1998 | Christopher K.I. Williams, Member, IEEE Computer Society, and David Barber
The paper discusses the application of Gaussian Processes (GPs) to classification problems, extending the method from regression. The authors propose a fully Bayesian approach to predict the probability of an input vector belonging to one of \( m \) classes by estimating \( P(c|\mathbf{x}) \) for \( c = 1, \ldots, m \). For a two-class problem, the probability of class 1 given \( \mathbf{x} \) is estimated using the logistic function \( \sigma(y|\mathbf{x}) \), where \( y \) is the activation before the sigmoid function. The activation \( y(\mathbf{x}) \) is assumed to follow a Gaussian process prior, which is combined with training data to predict new \( \mathbf{x} \) points. The method is generalized to multi-class problems using the softmax function.
The paper provides a Bayesian treatment, integrating over uncertainty in \( y \) and the parameters controlling the Gaussian process prior. The necessary integration over \( y \) is approximated using Laplace's method. The authors also introduce a specific covariance function for the Gaussian process prior, which they argue is useful for modeling purposes.
The method is evaluated on several datasets, demonstrating its effectiveness. The paper discusses the computational aspects and compares the results with other methods, including maximum penalized likelihood estimation and Neal's MCMC method. The authors highlight the interpretability of the Gaussian process prior and its advantages over models with priors on parameter space. They also discuss similarities between GP classifiers and support-vector machines (SVMs) and suggest future research directions, such as improving computational efficiency and exploring different covariance functions.The paper discusses the application of Gaussian Processes (GPs) to classification problems, extending the method from regression. The authors propose a fully Bayesian approach to predict the probability of an input vector belonging to one of \( m \) classes by estimating \( P(c|\mathbf{x}) \) for \( c = 1, \ldots, m \). For a two-class problem, the probability of class 1 given \( \mathbf{x} \) is estimated using the logistic function \( \sigma(y|\mathbf{x}) \), where \( y \) is the activation before the sigmoid function. The activation \( y(\mathbf{x}) \) is assumed to follow a Gaussian process prior, which is combined with training data to predict new \( \mathbf{x} \) points. The method is generalized to multi-class problems using the softmax function.
The paper provides a Bayesian treatment, integrating over uncertainty in \( y \) and the parameters controlling the Gaussian process prior. The necessary integration over \( y \) is approximated using Laplace's method. The authors also introduce a specific covariance function for the Gaussian process prior, which they argue is useful for modeling purposes.
The method is evaluated on several datasets, demonstrating its effectiveness.
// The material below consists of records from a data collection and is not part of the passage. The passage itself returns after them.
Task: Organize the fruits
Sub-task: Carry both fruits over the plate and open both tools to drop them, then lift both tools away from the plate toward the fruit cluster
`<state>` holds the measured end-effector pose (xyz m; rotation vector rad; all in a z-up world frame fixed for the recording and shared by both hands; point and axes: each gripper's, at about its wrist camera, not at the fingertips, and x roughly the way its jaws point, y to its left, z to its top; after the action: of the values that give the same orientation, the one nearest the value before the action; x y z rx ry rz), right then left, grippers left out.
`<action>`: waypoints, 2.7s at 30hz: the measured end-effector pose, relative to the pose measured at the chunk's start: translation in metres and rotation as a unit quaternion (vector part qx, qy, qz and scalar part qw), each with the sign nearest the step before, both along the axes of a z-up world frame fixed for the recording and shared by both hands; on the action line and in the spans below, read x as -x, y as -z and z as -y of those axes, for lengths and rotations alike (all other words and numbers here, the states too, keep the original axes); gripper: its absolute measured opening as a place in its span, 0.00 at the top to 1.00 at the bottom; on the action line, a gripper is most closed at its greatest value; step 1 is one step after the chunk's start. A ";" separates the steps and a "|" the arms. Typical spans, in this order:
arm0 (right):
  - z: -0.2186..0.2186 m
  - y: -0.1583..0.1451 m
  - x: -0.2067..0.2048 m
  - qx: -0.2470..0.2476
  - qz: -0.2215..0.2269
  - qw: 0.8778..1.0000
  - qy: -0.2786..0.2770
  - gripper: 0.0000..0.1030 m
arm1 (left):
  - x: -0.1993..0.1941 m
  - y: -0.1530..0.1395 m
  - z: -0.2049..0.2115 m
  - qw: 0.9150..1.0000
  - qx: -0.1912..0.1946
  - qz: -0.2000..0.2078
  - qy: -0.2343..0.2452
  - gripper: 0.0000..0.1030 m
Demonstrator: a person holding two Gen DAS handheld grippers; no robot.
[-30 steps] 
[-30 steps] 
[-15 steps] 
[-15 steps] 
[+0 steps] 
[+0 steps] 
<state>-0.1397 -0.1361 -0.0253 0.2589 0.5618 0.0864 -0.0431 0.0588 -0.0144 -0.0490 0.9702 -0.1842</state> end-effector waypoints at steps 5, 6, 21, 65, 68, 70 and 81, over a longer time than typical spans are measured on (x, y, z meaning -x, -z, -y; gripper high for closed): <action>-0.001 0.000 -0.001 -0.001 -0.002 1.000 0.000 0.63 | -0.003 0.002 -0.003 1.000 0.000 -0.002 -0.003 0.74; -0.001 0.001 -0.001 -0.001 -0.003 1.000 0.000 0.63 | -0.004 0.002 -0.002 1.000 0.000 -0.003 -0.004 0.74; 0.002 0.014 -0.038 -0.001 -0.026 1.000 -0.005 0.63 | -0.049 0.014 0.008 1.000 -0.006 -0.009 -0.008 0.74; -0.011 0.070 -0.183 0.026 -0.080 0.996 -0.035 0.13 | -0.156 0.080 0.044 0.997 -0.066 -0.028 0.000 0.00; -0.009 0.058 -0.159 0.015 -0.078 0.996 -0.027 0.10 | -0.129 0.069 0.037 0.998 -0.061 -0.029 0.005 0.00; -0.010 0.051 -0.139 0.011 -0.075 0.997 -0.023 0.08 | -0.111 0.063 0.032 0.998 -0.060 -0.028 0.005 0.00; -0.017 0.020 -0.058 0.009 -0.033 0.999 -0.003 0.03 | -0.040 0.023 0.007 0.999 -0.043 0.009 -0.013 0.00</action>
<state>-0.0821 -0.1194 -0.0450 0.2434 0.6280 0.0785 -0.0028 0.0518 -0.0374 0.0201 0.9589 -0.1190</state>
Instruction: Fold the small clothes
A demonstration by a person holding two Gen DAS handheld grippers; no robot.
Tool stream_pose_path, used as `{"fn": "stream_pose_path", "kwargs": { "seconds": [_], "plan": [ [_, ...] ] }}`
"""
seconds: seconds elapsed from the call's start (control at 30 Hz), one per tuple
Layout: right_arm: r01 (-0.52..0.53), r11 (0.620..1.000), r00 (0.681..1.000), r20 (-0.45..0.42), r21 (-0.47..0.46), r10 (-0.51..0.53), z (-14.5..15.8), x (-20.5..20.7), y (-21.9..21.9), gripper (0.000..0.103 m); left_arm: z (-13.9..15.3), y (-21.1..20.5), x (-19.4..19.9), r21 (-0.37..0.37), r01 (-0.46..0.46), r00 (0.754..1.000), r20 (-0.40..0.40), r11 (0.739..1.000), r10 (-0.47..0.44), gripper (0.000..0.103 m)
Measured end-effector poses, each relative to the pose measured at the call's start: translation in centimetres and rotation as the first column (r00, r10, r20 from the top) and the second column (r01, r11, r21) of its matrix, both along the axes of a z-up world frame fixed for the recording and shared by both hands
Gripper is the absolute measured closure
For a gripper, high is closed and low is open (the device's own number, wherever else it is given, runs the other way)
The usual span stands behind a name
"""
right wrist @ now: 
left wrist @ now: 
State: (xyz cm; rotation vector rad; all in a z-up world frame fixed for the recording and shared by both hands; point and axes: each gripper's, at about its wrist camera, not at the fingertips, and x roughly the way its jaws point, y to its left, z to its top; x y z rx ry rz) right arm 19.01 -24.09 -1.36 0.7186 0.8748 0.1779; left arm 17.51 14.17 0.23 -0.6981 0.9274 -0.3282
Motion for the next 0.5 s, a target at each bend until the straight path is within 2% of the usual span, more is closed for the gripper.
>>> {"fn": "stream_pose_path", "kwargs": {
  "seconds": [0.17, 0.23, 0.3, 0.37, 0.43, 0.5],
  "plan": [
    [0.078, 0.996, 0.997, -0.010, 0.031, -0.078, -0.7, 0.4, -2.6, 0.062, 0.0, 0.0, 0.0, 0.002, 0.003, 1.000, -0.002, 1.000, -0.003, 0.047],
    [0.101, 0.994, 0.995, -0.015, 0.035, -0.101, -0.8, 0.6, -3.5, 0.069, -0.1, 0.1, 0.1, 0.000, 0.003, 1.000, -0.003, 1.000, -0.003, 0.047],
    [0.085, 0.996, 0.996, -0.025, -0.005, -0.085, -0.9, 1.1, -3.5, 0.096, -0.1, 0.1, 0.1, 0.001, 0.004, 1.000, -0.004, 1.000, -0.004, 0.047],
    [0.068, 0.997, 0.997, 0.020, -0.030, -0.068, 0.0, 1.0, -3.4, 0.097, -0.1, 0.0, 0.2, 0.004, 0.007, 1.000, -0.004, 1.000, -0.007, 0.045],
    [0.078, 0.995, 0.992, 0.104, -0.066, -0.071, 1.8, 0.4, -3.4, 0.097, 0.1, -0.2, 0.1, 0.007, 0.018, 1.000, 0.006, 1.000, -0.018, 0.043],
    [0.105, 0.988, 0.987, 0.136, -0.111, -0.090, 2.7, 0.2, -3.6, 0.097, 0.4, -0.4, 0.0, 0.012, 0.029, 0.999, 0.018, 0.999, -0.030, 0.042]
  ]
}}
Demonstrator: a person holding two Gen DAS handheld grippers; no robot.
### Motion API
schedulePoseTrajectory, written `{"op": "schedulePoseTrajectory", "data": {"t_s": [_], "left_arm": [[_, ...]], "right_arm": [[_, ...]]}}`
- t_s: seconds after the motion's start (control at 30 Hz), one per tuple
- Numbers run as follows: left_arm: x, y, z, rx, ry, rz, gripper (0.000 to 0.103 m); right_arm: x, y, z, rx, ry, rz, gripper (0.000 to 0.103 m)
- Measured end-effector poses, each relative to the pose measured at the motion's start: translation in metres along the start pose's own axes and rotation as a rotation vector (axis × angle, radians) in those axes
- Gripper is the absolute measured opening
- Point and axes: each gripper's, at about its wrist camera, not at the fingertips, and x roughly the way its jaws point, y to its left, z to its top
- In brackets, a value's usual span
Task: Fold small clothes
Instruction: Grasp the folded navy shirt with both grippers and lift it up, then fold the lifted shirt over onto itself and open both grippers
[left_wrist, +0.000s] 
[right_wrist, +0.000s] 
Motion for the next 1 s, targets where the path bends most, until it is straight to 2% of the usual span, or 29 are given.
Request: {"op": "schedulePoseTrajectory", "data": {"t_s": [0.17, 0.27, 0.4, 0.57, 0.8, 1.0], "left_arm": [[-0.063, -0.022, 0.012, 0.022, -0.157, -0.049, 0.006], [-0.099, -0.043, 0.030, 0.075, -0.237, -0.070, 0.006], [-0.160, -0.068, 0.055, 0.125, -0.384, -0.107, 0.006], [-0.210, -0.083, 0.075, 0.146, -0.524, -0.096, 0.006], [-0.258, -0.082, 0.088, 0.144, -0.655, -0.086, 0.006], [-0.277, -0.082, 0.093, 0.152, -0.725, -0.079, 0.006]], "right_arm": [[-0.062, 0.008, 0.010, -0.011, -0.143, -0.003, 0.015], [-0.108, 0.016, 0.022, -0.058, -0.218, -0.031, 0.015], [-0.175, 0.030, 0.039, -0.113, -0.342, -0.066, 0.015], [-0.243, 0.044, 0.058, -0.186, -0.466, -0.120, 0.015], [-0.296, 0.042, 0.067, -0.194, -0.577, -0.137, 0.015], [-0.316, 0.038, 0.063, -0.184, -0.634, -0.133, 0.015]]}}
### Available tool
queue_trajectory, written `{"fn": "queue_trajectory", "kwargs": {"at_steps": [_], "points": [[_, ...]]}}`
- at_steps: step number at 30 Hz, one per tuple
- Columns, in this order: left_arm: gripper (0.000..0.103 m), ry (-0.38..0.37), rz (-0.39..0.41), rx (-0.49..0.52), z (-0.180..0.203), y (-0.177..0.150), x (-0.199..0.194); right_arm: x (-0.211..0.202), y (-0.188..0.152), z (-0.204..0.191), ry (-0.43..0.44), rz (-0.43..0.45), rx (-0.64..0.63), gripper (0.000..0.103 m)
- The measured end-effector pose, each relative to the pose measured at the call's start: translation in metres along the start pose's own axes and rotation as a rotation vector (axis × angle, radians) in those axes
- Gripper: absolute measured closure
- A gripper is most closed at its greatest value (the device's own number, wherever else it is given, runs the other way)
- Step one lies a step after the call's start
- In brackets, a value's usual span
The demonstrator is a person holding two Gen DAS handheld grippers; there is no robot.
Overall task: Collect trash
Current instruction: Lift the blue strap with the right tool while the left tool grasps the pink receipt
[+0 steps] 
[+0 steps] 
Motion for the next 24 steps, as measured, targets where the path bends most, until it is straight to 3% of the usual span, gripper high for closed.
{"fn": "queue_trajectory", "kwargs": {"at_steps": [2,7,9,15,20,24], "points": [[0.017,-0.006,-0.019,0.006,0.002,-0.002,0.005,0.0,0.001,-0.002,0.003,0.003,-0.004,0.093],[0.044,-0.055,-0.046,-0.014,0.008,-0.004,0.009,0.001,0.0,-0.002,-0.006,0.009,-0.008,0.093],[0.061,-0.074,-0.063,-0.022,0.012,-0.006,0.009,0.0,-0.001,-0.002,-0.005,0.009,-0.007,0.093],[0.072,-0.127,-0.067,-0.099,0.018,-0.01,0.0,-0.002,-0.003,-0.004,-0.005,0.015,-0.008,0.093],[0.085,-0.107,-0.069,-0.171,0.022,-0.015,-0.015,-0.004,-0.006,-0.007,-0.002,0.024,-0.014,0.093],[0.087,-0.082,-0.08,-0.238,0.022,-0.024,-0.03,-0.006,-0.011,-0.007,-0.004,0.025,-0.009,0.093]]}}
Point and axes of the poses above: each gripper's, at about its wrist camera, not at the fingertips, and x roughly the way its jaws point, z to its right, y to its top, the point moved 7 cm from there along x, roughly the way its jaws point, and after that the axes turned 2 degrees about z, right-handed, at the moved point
The paper discusses the computational aspects and compares the results with other methods, including maximum penalized likelihood estimation and Neal's MCMC method. The authors highlight the interpretability of the Gaussian process prior and its advantages over models with priors on parameter space. They also discuss similarities between GP classifiers and support-vector machines (SVMs) and suggest future research directions, such as improving computational efficiency and exploring different covariance functions.